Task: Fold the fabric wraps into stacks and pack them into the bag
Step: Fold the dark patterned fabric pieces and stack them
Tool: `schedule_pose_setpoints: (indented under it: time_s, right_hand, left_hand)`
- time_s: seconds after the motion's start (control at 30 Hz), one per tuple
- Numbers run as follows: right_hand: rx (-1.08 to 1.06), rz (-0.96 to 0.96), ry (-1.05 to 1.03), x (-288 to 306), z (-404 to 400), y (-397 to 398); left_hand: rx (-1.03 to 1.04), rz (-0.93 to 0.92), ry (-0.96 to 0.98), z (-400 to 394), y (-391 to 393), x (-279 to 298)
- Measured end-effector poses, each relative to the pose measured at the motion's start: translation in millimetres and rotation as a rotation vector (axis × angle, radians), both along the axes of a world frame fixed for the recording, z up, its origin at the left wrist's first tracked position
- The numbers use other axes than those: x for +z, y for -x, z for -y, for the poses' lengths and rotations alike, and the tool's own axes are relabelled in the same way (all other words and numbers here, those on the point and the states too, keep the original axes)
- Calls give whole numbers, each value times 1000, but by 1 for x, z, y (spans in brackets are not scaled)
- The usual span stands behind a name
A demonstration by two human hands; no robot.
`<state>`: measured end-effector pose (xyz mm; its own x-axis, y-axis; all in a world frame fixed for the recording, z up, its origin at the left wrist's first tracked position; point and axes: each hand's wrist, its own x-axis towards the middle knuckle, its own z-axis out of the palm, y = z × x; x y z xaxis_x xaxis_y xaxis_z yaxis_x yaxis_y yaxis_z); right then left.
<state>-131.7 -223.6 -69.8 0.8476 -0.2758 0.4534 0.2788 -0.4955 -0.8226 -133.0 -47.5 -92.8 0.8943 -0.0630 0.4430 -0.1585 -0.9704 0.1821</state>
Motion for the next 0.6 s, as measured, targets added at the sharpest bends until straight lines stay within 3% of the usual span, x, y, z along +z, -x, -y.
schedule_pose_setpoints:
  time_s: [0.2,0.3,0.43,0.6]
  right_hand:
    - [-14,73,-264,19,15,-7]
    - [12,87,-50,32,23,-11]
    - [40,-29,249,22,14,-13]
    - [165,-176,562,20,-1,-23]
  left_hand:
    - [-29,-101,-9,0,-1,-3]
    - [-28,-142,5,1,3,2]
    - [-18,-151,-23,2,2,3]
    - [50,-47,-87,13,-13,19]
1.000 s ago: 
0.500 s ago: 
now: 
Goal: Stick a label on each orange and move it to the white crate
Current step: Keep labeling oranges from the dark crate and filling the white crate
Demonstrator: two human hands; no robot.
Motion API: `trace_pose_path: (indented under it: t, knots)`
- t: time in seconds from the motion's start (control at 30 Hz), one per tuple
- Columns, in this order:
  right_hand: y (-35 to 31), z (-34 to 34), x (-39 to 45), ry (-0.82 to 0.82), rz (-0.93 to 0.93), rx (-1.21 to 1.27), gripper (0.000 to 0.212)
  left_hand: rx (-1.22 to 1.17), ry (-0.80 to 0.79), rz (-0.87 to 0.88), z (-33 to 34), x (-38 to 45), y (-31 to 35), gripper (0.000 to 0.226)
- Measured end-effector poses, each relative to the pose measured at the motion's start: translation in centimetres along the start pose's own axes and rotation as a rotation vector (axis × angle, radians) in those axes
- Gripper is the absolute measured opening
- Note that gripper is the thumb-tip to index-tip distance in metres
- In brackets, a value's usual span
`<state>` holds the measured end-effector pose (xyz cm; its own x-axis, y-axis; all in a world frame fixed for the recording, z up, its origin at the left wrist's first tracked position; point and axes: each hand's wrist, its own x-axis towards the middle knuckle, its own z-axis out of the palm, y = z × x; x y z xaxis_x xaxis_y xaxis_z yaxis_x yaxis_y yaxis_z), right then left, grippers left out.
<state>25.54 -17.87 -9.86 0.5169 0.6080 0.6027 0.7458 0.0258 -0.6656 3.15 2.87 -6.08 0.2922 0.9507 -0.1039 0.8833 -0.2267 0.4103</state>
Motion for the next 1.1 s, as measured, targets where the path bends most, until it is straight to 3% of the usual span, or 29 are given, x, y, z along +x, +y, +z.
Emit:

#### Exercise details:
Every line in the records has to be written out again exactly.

#### Solution for this task:
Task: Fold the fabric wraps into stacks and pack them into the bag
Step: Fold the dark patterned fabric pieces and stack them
Tool: `schedule_pose_setpoints: (indented under it: time_s, right_hand, left_hand)`
- time_s: seconds after the motion's start (control at 30 Hz), one per tuple
- Numbers run as follows: right_hand: rx (-1.08 to 1.06), rz (-0.96 to 0.96), ry (-1.05 to 1.03), x (-288 to 306), z (-404 to 400), y (-397 to 398); left_hand: rx (-1.03 to 1.04), rz (-0.93 to 0.92), ry (-0.96 to 0.98), z (-400 to 394), y (-391 to 393), x (-279 to 298)
- Measured end-effector poses, each relative to the pose measured at the motion's start: translation in millimetres and rotation as a rotation vector (axis × angle, radians), both along the axes of a world frame fixed for the recording, z up, its origin at the left wrist's first tracked position
- The numbers use other axes than those: x for +z, y for -x, z for -y, for the poses' lengths and rotations alike, and the tool's own axes are relabelled in the same way (all other words and numbers here, those on the point and the states too, keep the original axes)
- Calls give whole numbers, each value times 1000, but by 1 for x, z, y (spans in brackets are not scaled)
- The usual span stands behind a name
A demonstration by two human hands; no robot.
`<state>`: measured end-effector pose (xyz mm; its own x-axis, y-axis; all in a world frame fixed for the recording, z up, its origin at the left wrist's first tracked position; point and axes: each hand's wrist, its own x-axis towards the middle knuckle, its own z-axis out of the palm, y = z × x; x y z xaxis_x xaxis_y xaxis_z yaxis_x yaxis_y yaxis_z); right then left.
<state>-131.7 -223.6 -69.8 0.8476 -0.2758 0.4534 0.2788 -0.4955 -0.8226 -133.0 -47.5 -92.8 0.8943 -0.0630 0.4430 -0.1585 -0.9704 0.1821</state>
Motion for the next 0.6 s, as measured, targets added at the sharpest bends until straight lines stay within 3% of the usual span, x, y, z along +z, -x, -y.
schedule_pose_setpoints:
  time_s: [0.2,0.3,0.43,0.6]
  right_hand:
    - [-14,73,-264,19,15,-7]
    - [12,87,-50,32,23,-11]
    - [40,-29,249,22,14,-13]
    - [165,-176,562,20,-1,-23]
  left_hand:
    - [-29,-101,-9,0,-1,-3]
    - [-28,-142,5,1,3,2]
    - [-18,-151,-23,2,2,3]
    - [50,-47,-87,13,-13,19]
1.000 s ago: 
0.500 s ago: 
now: 
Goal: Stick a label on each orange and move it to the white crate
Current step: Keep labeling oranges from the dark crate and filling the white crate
Demonstrator: two human hands; no robot.
Motion API: `trace_pose_path: (indented under it: t, knots)`
- t: time in seconds from the motion's start (control at 30 Hz), one per tuple
- Columns, in this order:
  right_hand: y (-35 to 31), z (-34 to 34), x (-39 to 45), ry (-0.82 to 0.82), rz (-0.93 to 0.93), rx (-1.21 to 1.27), gripper (0.000 to 0.212)
  left_hand: rx (-1.22 to 1.17), ry (-0.80 to 0.79), rz (-0.87 to 0.88), z (-33 to 34), x (-38 to 45), y (-31 to 35), gripper (0.000 to 0.226)
- Measured end-effector poses, each relative to the pose measured at the motion's start: translation in centimetres along the start pose's own axes and rotation as a rotation vector (axis × angle, radians) in those axes
- Gripper is the absolute measured opening
- Note that gripper is the thumb-tip to index-tip distance in metres
- In brackets, a value's usual span
`<state>` holds the measured end-effector pose (xyz cm; its own x-axis, y-axis; all in a world frame fixed for the recording, z up, its origin at the left wrist's first tracked position; point and axes: each hand's wrist, its own x-axis towards the middle knuckle, its own z-axis out of the palm, y = z × x; x y z xaxis_x xaxis_y xaxis_z yaxis_x yaxis_y yaxis_z), right then left, grippers left out.
<state>25.54 -17.87 -9.86 0.5169 0.6080 0.6027 0.7458 0.0258 -0.6656 3.15 2.87 -6.08 0.2922 0.9507 -0.1039 0.8833 -0.2267 0.4103</state>
Motion for the next 1.1 s, as measured, targets where the path bends most, until it is straight to 3% of the usual span, or 29 are given, x, y, z along +x, +y, +z.
Emit:

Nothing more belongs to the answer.